* **Data items**
BEGIN

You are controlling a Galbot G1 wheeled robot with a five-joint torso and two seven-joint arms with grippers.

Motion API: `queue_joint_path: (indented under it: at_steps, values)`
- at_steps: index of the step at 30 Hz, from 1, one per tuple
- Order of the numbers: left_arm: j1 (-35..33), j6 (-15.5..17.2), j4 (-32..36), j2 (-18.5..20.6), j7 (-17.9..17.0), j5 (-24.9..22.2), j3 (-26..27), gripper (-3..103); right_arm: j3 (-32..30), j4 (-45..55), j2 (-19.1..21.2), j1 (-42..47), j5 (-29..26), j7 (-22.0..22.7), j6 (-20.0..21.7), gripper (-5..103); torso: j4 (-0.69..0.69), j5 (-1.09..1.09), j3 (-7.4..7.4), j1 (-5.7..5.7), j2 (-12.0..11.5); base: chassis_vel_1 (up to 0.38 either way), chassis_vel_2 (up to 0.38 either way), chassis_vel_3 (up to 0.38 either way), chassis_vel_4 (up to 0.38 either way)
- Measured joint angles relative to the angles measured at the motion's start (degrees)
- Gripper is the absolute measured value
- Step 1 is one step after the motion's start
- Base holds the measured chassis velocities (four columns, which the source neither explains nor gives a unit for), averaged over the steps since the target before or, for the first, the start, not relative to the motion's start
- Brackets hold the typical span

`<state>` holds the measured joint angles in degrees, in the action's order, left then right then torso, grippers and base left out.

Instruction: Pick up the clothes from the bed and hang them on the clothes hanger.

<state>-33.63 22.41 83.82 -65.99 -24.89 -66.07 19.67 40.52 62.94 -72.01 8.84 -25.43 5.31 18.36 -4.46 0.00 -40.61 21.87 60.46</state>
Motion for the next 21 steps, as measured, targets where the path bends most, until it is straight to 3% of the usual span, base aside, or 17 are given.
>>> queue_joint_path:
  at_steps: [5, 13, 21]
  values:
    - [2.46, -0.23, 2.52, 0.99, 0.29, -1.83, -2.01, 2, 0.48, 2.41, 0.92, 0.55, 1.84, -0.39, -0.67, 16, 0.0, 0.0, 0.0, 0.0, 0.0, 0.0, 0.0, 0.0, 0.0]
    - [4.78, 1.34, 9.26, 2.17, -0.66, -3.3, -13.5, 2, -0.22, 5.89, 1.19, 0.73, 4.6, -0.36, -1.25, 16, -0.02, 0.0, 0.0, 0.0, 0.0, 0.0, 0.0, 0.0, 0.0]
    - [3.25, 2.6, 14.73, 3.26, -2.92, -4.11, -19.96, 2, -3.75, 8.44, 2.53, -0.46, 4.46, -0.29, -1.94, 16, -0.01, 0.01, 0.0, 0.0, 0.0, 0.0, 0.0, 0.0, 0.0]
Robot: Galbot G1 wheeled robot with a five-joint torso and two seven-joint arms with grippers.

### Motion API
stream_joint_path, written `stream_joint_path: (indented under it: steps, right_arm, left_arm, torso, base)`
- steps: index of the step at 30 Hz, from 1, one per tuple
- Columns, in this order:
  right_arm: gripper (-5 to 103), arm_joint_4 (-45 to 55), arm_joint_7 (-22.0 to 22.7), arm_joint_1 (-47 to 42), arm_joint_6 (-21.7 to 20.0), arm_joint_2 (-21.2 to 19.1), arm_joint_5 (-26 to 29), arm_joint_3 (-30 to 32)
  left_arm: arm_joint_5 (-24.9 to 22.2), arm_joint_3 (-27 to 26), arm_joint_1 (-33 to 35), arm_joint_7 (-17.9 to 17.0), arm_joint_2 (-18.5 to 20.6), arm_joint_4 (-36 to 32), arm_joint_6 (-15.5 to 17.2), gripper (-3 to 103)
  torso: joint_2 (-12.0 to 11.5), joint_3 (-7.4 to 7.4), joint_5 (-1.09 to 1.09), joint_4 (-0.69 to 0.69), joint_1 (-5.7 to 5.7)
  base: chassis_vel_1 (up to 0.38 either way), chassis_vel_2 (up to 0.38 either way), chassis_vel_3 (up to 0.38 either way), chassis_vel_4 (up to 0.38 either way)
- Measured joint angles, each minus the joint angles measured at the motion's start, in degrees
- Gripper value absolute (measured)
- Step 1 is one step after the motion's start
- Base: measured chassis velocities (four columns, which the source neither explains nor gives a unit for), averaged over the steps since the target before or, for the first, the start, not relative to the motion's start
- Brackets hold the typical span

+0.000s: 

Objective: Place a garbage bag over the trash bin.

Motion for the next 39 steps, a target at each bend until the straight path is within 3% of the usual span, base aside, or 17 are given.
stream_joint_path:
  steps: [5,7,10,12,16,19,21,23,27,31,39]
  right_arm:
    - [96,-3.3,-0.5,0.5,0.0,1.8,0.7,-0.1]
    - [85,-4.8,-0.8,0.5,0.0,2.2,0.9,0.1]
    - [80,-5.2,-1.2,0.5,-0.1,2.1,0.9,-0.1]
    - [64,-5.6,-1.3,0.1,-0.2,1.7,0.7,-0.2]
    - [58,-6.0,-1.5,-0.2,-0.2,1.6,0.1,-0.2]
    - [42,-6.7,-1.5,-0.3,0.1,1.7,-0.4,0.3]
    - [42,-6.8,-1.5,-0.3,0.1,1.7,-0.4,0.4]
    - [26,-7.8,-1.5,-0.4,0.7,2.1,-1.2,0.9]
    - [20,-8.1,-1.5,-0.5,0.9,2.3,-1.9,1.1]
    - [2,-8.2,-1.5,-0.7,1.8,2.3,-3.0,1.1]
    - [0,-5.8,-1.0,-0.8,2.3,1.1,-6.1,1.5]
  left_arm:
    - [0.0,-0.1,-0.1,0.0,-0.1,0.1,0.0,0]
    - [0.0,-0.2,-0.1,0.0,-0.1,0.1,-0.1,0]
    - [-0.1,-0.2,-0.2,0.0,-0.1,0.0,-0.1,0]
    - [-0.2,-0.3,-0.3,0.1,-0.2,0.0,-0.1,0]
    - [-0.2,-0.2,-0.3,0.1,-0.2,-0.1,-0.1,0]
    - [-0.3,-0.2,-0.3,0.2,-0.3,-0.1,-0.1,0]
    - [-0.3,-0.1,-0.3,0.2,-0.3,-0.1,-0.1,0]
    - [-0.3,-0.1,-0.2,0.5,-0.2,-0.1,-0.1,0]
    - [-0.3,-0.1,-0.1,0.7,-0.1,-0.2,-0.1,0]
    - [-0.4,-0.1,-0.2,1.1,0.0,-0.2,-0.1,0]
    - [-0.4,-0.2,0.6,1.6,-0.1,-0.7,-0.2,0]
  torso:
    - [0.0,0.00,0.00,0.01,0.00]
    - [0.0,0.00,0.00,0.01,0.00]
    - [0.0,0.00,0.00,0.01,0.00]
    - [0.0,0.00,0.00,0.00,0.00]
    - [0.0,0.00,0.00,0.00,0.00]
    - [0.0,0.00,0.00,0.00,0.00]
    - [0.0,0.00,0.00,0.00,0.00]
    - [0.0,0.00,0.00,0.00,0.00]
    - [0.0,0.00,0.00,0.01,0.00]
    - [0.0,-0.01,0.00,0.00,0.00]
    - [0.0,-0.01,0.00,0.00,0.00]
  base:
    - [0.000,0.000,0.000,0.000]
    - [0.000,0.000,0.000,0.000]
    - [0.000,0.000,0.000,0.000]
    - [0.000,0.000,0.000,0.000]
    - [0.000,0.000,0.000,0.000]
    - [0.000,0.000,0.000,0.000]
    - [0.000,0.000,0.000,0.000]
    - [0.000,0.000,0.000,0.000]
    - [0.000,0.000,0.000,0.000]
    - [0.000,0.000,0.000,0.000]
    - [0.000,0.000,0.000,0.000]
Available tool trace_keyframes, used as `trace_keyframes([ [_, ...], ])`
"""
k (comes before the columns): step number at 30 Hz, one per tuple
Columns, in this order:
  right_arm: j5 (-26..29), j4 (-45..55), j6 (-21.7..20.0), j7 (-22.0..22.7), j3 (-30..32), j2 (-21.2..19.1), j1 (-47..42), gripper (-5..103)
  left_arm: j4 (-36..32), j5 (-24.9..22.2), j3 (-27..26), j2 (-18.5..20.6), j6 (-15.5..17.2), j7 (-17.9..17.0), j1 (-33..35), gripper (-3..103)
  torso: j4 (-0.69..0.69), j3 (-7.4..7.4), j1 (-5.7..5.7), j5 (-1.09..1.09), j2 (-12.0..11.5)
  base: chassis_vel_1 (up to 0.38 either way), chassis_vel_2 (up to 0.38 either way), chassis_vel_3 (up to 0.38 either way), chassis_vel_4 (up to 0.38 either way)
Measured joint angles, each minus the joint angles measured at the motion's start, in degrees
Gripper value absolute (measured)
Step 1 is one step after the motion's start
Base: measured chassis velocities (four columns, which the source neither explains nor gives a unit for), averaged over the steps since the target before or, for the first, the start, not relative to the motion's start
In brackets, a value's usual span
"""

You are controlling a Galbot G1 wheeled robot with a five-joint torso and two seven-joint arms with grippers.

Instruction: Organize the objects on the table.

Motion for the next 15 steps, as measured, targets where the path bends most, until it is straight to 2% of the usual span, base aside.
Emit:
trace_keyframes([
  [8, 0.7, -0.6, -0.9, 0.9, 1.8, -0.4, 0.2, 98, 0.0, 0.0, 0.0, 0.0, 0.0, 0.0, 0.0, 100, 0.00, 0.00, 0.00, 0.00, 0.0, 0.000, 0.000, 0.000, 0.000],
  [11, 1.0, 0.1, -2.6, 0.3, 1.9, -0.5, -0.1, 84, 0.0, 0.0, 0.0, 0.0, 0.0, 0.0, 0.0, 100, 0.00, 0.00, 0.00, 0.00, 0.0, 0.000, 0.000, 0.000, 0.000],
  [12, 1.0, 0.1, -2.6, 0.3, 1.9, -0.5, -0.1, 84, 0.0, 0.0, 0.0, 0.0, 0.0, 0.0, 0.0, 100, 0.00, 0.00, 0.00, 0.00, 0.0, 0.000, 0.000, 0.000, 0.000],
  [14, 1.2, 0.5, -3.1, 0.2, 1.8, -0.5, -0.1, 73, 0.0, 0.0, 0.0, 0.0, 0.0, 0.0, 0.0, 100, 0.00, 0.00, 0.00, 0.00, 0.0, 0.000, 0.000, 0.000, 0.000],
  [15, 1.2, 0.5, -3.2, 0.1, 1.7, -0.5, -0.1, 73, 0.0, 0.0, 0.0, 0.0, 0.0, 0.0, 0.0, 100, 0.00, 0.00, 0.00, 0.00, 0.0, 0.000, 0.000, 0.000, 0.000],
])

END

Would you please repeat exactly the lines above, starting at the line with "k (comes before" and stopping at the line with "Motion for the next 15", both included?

* **Solution below**
k (comes before the columns): step number at 30 Hz, one per tuple
Columns, in this order:
  right_arm: j5 (-26..29), j4 (-45..55), j6 (-21.7..20.0), j7 (-22.0..22.7), j3 (-30..32), j2 (-21.2..19.1), j1 (-47..42), gripper (-5..103)
  left_arm: j4 (-36..32), j5 (-24.9..22.2), j3 (-27..26), j2 (-18.5..20.6), j6 (-15.5..17.2), j7 (-17.9..17.0), j1 (-33..35), gripper (-3..103)
  torso: j4 (-0.69..0.69), j3 (-7.4..7.4), j1 (-5.7..5.7), j5 (-1.09..1.09), j2 (-12.0..11.5)
  base: chassis_vel_1 (up to 0.38 either way), chassis_vel_2 (up to 0.38 either way), chassis_vel_3 (up to 0.38 either way), chassis_vel_4 (up to 0.38 either way)
Measured joint angles, each minus the joint angles measured at the motion's start, in degrees
Gripper value absolute (measured)
Step 1 is one step after the motion's start
Base: measured chassis velocities (four columns, which the source neither explains nor gives a unit for), averaged over the steps since the target before or, for the first, the start, not relative to the motion's start
In brackets, a value's usual span
"""

You are controlling a Galbot G1 wheeled robot with a five-joint torso and two seven-joint arms with grippers.

Instruction: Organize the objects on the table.

Motion for the next 15 steps, as measured, targets where the path bends most, until it is straight to 2% of the usual span, base aside.

There's nothing left to add to the answer.